Pour garantir le droit à mettre fin à sa vie, des moyens massifs, humains et matériels, devraient d’abord être déployés pour développer les soins palliatifs, mais aussi pour repenser le soin hors des logiques de rentabilité. Un développement des services de santé qui devrait être financé en prenant massivement sur les profits du patronat.

L’autonomie des personnes handicapées, malades et âgées doit devenir une réalité, pour permettre une vie sans privation de liberté. Nous devons garantir que chaque personne puisse jouir d’une véritable liberté et vivre dans la dignité, libre des pressions matérielles, économiques et idéologiques que nous impose la bourgeoisie. Défendre l’autonomie face à l’oppression conservatrice est essentiel.
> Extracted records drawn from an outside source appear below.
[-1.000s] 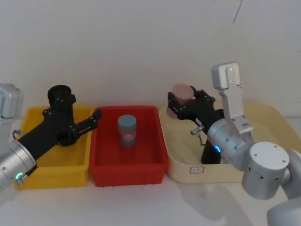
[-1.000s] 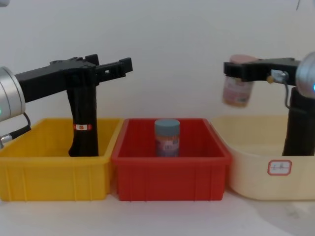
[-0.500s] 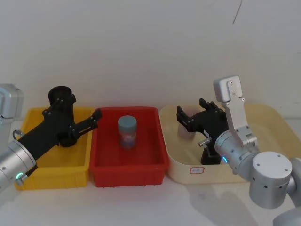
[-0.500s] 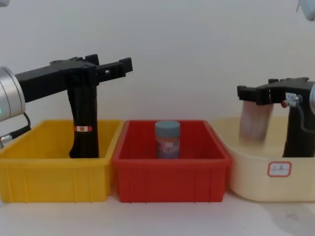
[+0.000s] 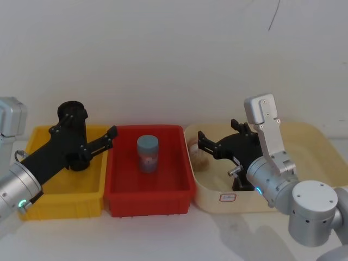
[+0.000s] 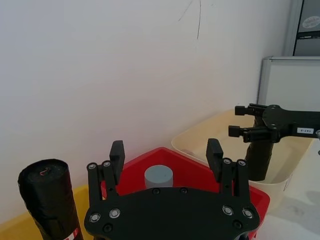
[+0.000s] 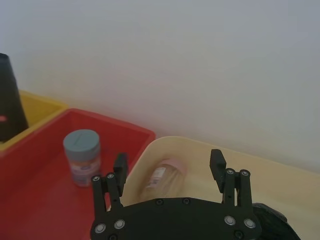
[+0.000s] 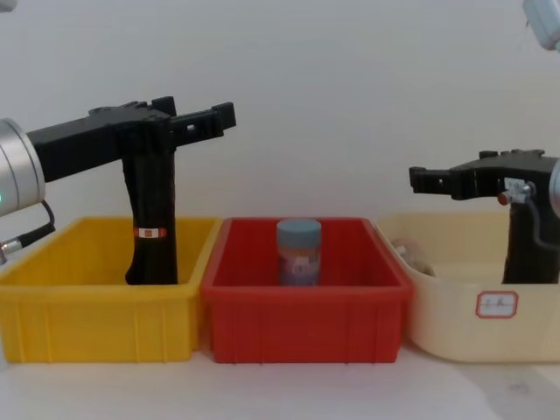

La victoire ne pourra être obtenue qu’à travers une lutte commune. Il est urgent d’organiser un front commun entre les travailleurs et travailleuses de tous les secteurs, les personnes handicapées et malades afin de combattre les structures sociales et économiques qui nous privent de nos droits et nous soumettent à des conditions matérielles inégalitaires.

Alors que le gouvernement alloue un budget colossal au réarmement et à la militarisation, au détriment de l’éducation, de la santé et des services publics, la défense de l’autonomie et l’ouverture des soins pour toutes et tous doit s’inscrire dans une lutte pour un changement radical de nos structures sociales et économiques.